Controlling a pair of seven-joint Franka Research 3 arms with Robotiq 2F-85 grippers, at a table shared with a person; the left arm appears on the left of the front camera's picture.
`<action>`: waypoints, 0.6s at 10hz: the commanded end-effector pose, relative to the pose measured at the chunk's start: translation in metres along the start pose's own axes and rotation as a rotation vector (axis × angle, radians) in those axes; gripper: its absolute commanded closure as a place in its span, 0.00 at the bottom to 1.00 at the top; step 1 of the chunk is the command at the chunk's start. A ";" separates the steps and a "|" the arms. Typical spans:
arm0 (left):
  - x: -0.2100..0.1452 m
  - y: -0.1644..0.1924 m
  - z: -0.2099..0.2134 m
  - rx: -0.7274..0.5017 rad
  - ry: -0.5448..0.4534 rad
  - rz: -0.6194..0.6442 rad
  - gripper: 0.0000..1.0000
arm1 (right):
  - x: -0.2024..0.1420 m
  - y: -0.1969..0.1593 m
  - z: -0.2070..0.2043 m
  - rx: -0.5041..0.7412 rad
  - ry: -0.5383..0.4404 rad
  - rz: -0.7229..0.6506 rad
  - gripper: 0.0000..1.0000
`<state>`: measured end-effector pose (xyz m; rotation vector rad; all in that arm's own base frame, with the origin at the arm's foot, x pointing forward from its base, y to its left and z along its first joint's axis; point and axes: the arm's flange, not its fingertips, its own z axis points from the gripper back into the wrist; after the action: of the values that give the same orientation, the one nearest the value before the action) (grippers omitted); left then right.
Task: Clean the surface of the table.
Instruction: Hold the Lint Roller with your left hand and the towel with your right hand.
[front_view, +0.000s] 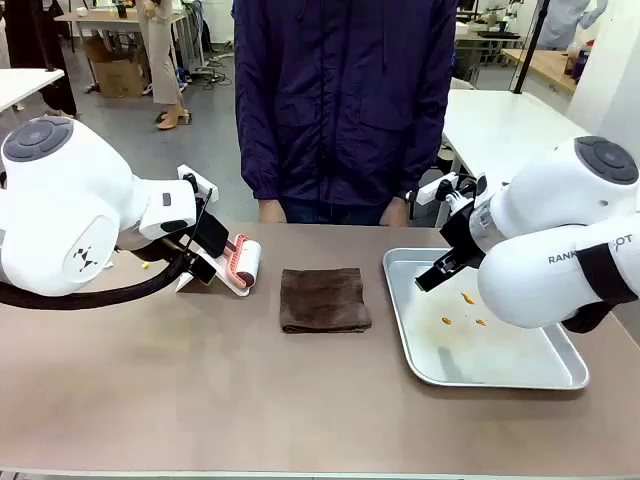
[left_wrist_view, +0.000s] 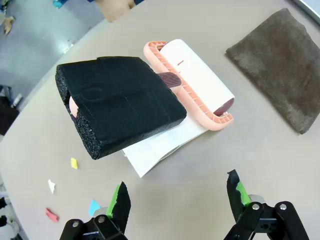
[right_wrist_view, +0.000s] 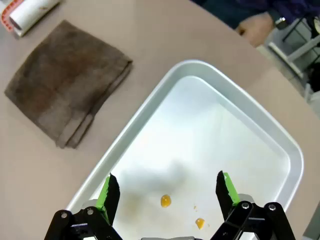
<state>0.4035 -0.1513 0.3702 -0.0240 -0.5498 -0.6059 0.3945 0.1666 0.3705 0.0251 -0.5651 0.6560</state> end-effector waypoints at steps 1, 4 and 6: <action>0.000 0.000 0.000 0.000 0.000 0.000 0.00 | 0.000 0.000 0.000 0.000 0.000 0.000 0.00; 0.000 0.000 0.000 0.000 0.000 0.000 0.00 | 0.000 0.000 0.000 0.000 0.000 0.000 0.00; 0.000 0.000 0.000 0.000 0.000 0.000 0.00 | 0.000 0.000 0.000 0.000 0.000 0.000 0.00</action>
<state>0.4035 -0.1512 0.3702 -0.0241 -0.5498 -0.6054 0.3945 0.1667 0.3705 0.0247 -0.5651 0.6566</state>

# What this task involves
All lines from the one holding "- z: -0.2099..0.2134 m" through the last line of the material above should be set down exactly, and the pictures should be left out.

# Answer to the problem
  - z: -0.2099..0.2134 m
  - rx: -0.7274..0.5017 rad
  - ry: -0.5448..0.4534 rad
  - rz: -0.6194..0.6442 rad
  - gripper: 0.0000..1.0000
arm1 (right):
  - x: -0.2024..0.1420 m
  - y: -0.1969..0.1593 m
  - z: -0.2070..0.2043 m
  - rx: -0.5041..0.7412 rad
  - ry: -0.5383..0.4404 rad
  - rz: -0.7229..0.6506 rad
  - gripper: 0.0000..1.0000
`<state>`: measured end-effector pose (xyz m; rotation vector rad; all in that arm's own base frame, with the origin at the arm's foot, x pointing forward from its base, y to its left and z along its first joint's axis; point and axes: the arm's flange, not its fingertips, its own z axis points from the gripper back into the wrist; after the action: of the values that give the same orientation, the one nearest the value before the action) (grippers omitted); left then right.
Task: Clean the surface of the table.
Instruction: Hold the Lint Roller with your left hand and the towel with your right hand.
[front_view, +0.000s] 
[left_wrist_view, +0.000s] 
[right_wrist_view, +0.000s] 
<state>0.4035 -0.1513 0.3702 -0.0240 -0.5498 -0.6059 0.3945 0.1666 0.3705 0.0251 -0.5651 0.6560</state> end-effector waypoints at steps 1, 4 and 6: <action>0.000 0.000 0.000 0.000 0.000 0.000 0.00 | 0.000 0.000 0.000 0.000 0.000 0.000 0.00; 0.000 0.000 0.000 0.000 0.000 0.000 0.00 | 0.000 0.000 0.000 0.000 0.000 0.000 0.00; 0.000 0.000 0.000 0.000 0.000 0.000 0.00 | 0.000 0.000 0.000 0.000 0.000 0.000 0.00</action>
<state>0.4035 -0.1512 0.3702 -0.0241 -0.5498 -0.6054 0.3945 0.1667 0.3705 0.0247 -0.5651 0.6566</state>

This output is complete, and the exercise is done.